A Dark Romance Story About Polyamorous and Open Relationship.
Adult Only | 21+
Jen Nera atau Je bekerja sebagai wanita BO demi tuntutan hidup. Ia lalu bertemu dengan Boy, lelaki berdarah Korea Selatan yang memikat hati. Dalam waktu singkat, Boy berh...
Ups! Gambar ini tidak mengikuti Pedoman Konten kami. Untuk melanjutkan publikasi, hapuslah gambar ini atau unggah gambar lain.

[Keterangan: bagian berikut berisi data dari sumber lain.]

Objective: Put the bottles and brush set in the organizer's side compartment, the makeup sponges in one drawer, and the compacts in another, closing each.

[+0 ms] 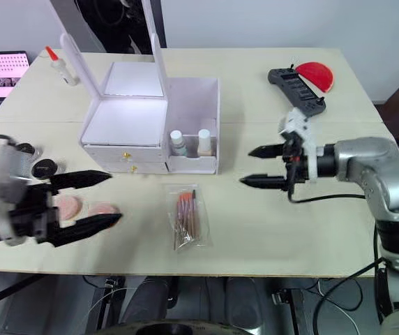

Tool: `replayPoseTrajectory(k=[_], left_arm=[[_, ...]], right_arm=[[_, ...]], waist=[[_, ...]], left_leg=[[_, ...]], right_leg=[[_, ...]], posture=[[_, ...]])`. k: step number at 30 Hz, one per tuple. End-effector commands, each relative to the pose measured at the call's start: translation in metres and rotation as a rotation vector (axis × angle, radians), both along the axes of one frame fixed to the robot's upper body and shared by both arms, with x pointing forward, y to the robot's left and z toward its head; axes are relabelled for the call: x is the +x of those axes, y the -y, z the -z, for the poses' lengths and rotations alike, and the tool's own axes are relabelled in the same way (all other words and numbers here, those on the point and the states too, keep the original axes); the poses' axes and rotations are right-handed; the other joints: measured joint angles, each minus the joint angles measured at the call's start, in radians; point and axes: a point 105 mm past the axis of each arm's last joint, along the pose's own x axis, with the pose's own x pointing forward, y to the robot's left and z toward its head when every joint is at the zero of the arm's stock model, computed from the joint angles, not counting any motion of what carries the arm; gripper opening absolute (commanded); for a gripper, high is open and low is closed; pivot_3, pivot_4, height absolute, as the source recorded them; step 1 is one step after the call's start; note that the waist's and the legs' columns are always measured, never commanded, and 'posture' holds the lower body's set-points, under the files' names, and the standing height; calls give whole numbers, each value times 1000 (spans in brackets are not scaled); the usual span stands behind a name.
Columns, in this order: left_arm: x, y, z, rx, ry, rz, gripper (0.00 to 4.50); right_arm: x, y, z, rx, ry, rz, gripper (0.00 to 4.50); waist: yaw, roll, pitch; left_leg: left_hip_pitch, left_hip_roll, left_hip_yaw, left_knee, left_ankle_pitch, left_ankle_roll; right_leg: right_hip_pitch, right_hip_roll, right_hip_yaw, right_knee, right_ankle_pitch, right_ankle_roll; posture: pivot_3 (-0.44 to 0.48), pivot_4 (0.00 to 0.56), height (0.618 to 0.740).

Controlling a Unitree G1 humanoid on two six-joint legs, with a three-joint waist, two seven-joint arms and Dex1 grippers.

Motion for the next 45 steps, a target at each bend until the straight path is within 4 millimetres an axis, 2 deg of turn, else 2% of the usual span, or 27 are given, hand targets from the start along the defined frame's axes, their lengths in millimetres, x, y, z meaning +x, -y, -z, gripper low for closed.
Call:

"Booyah Park!" Vincent menatap Boy penuh amarah. Kedua mata lelaki bertubuh tegap itu berkilat membingkai hidung yang berkerut. "Jaga bicaramu," bentaknya. "Kamu pikir dari mana semua fasilitas mewah yang selama ini kamu dapatkan? Menempuh studi di luar negeri tanpa kekurangan satu apa pun, kamu pikir semua cuma-cuma, huh?!"
Boy bergeming.
"Kalau bukan berasal dari keluarga Park, kamu tak akan bisa mendapatkan itu semua, Boy," lanjut Vincent. "Kamu harusnya bersyukur karena terlahir sebagai Booyah Park; putra bungsu dari generasi ketiga keluarga Park, pemilik Busaraya Group. Banyak orang rela membunuh demi mendapatkan kehidupan sepertimu, seperti kita." Ia lalu mendekat dan memegang bahu sang adik. "Berapa lama lagi kamu akan mengulur ini? Kami tidak sabar menunggumu bergabung ke dalam perusahaan, Boy. Meneruskan kejayaan yang diwarisi oleh mendiang kakek dan ayah kita."
Kepala Boy tertunduk. Bibir lelaki itu masih membisu. Ia bukannya tak ingin menjalankan peran di Busaraya; tetapi untuk melakukan itu, ia diwajibkan menikah dengan tunangan yang sudah dipersiapkan.
"Kasih aku waktu untuk berpikir, Kak," kata Boy.
"Berapa lama? Satu bulan?" sahut Vincent.
"Satu tahun."
Vincent membeliak. "Satu tahun? Jangan bercanda, Boy!" Ia lalu mendengkus dan melayangkan sorot tajam. "Lima bulan! Tidak lebih dan tidak ada negosiasi lagi."
***
Jen Nera berdiri di sisi meja persegi panjang yang sudah dipenuhi piring berisi masakan buatannya. Ia menunggu seisi rumah bangun untuk menyantap sarapan. Jantung wanita itu sedikit berdebar; ia sudah mempersiapkan diri jika nanti Maria akan menyindirnya, atau lebih buruk lagi menghina habis-habisan.
"Ngapain kamu?" sapaan Maria membuyarkan Jen yang tertegun.
"Nunggu Budhe sama Pakde," sahut Jen.
Maria mengerutkan dahi. "Kamu biasanya kalau makan, kan, di dapur, ngapain nungguin kita? Sana, makan saja di belakang," usirnya.
"Bukan, Budhe. Aku di sini bukan buat makan bersama, tapi ada yang mau aku omongin."
"Soal apa?" Maria menarik kursi makan dan merebahkan bokong.
"Pagi."
Belum sempat Jen menjelaskan, suami Maria muncul dengan senyum terkulum. Tatapan lelaki itu pada Jen selalu sarat makna alias maksud terselubung.
Maria bergegas menyiapkan piring untuk sang suami. Dengan penuh perhatian wanita bertubuh berisi itu menuangkan kopi panas ke dalam cangkir Marcus, suaminya. Di lain sisi, atensi Marcus lekat tertuju pada Jen yang bergeming di dekat mereka.
"Kenapa, Jen?" selidik Marcus.
"Katanya dia mau bicara," sela Maria. Ia lantas beralih menatap Jen. "Mau ngomong apa kamu tadi?"